David Amram has appeared on national TV seven times with Willie Nelson for Farm Aid, many times with the late Dizzy Gillespie, as well for as numerous interviews, including David Letterman, The Today Show, Good Morning America, Charles Karalt, and CBS Sunday Morning. His video, ORIGINS OF SYMPHONIC INSTRUMENTS, released by Educational Video, is in over 6,000 schools throughout the US and Canada. The award-winning documentary “Amram Jam" will be nationally televised and released as a home video in 2005. By the end of 2004 there will be fourteen CD's of David Amram's music commercially available, ranging from his popular Triple Concerto for woodwind, brass and jazz quintets, other symphonic works such as Three Concertos, and David Amram: An American Original, to his classic film score The Manchurian Candidate. Naxos Records is issuing an all-Amram CD July of 2004, sponsored by the Mllken Foundation, of Amram's symphony Songs of the Soul, excerpts from his Holocaust opera, The Final Ingredient and choral work Sacred Service. His live jazz recording, Kerouac and Amram: Pull My Daisy, celebrates Kerouac and Amram's collaboration in the first ever jazz poetry reading in New York City in 1957, and the subsequent 1959 film which combined Amram's chamber music and jazz with Jack Kerouac's narration.

Long acknowledged as a pioneer of World Music, virtuoso, performer, brilliant conductor and composer of uncompromising originality since the 1950s, David Amram's compositions and his unique approach to music are now finding a worldwide audience.

Amram is writing a new book, recounting his continuous adventures around the World. The book celebrates his dual abilities to constantly discipline himself when creating highly structured compositions, while still being able to improvise whenever necessary in music and in daily life, showing the reader how all people can overcome most obstacles and setbacks by utilizing hard work, daring and always remaining positive.

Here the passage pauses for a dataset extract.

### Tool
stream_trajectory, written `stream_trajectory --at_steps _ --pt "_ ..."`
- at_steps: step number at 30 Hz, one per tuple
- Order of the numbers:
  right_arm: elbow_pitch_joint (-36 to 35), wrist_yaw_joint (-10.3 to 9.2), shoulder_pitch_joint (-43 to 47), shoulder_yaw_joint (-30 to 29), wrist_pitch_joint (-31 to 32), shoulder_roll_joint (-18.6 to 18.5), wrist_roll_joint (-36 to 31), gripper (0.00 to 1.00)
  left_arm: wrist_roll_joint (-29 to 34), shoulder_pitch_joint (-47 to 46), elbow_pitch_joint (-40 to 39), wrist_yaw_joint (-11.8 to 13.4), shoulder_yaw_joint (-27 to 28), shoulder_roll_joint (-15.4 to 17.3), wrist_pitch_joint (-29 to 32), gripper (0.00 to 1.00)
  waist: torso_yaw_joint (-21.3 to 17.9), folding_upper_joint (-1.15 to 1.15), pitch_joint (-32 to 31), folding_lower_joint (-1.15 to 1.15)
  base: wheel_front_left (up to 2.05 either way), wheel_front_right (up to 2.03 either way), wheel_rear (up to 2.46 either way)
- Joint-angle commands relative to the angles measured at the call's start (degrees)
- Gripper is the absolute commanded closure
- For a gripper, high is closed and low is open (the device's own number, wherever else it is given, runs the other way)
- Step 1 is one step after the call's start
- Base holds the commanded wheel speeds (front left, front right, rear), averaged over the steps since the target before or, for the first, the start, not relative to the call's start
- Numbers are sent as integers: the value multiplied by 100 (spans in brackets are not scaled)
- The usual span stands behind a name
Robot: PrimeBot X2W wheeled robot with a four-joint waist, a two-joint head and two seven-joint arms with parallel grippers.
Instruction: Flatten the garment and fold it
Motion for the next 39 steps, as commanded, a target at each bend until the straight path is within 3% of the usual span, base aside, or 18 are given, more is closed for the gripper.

Paul Maher, Jr., author and American Studies Scholar, is writing the authorized biography of David Amram, tracing the creation of his formal compositions with interviews of the soloists, conductors who premiered them and in-depth research of all the events that inspired their creation. ------------------------------------------------------------------------

Currently guest conducting orchestras around the World, David Amram creates unique programs combining classical and popular favorites, jazz and world music designed especially for each orchestra's Pops, Young Adult, Family and Children's concerts. He also tours internationally with his quartet, narrating in five languages, and continues composing new works at home on his family farm in upstate New York.